- The problem: Which lines of the records contain the word "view"? Copy each one.
-=-=-=-=-
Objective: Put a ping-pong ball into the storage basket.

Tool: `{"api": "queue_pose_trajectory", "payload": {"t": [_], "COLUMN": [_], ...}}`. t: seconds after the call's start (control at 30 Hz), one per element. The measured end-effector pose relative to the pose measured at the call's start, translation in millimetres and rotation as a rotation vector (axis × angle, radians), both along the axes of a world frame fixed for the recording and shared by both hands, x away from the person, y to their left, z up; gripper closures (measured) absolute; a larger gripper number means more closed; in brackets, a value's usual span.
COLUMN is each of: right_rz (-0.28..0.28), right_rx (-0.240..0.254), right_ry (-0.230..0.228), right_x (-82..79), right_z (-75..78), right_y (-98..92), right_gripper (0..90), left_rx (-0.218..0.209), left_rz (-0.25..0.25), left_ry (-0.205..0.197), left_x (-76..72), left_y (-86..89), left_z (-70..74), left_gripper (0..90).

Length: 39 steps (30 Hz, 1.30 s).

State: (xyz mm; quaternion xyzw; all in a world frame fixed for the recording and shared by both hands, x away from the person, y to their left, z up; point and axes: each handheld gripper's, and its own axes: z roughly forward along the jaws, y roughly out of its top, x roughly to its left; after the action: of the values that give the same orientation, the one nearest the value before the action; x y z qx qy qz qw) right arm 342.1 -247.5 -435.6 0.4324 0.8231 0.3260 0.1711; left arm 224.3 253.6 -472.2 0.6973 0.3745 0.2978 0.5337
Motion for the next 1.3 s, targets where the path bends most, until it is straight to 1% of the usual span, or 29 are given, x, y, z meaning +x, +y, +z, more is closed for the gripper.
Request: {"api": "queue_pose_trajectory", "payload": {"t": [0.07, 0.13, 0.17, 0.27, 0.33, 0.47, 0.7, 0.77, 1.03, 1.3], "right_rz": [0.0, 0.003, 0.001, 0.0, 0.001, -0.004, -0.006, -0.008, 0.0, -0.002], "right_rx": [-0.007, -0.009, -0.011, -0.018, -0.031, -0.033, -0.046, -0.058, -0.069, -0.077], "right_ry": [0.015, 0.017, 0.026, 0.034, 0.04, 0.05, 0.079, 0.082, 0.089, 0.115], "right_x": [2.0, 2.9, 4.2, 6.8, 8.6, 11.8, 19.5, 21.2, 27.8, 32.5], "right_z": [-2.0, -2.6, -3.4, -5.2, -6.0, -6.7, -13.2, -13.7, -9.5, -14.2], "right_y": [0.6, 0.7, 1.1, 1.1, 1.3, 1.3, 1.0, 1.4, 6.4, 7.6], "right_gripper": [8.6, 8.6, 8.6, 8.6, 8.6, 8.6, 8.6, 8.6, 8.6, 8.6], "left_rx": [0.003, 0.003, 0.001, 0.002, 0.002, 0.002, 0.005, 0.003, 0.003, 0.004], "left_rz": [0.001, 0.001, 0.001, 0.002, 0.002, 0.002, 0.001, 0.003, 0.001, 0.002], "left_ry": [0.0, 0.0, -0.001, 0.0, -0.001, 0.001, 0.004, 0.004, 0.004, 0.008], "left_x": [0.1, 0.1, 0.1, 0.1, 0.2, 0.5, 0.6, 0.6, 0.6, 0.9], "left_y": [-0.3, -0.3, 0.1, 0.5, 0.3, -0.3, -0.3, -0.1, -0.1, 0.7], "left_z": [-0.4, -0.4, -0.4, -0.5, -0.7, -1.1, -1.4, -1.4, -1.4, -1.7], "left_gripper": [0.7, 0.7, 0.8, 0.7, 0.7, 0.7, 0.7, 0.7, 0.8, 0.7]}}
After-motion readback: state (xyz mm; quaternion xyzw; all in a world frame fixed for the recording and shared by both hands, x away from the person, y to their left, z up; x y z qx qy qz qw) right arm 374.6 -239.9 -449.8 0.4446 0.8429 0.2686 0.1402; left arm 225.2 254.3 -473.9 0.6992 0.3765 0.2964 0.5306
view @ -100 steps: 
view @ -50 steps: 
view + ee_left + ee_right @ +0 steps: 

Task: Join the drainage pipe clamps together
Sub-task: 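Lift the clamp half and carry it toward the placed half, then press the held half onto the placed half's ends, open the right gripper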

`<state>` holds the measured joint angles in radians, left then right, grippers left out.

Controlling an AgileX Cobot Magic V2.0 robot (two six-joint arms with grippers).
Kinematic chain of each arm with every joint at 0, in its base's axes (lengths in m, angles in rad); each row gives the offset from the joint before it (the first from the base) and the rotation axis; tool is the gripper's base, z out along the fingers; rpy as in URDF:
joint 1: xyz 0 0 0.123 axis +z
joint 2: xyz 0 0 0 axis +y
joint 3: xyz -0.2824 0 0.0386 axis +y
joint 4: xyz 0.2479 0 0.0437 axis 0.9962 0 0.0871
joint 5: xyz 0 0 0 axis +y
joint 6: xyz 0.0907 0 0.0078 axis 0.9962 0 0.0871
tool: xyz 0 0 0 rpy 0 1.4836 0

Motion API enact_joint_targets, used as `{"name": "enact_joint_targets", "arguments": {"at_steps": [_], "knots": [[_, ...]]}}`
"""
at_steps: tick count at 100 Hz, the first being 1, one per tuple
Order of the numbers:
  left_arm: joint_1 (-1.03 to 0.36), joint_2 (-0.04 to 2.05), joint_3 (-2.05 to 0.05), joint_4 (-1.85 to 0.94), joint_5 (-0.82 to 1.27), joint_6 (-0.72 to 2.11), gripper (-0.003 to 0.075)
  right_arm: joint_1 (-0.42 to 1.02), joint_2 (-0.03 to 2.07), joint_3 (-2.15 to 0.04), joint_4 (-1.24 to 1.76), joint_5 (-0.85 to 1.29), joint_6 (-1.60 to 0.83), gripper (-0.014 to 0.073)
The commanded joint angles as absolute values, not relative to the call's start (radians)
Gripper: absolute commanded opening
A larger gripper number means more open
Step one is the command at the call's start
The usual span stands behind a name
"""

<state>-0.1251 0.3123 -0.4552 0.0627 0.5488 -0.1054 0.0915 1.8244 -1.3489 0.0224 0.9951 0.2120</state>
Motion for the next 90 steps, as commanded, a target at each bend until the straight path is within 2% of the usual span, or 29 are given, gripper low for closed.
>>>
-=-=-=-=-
- Reply:
view @ -100 steps: 
view @ -50 steps: 
view + ee_left + ee_right @ +0 steps: 

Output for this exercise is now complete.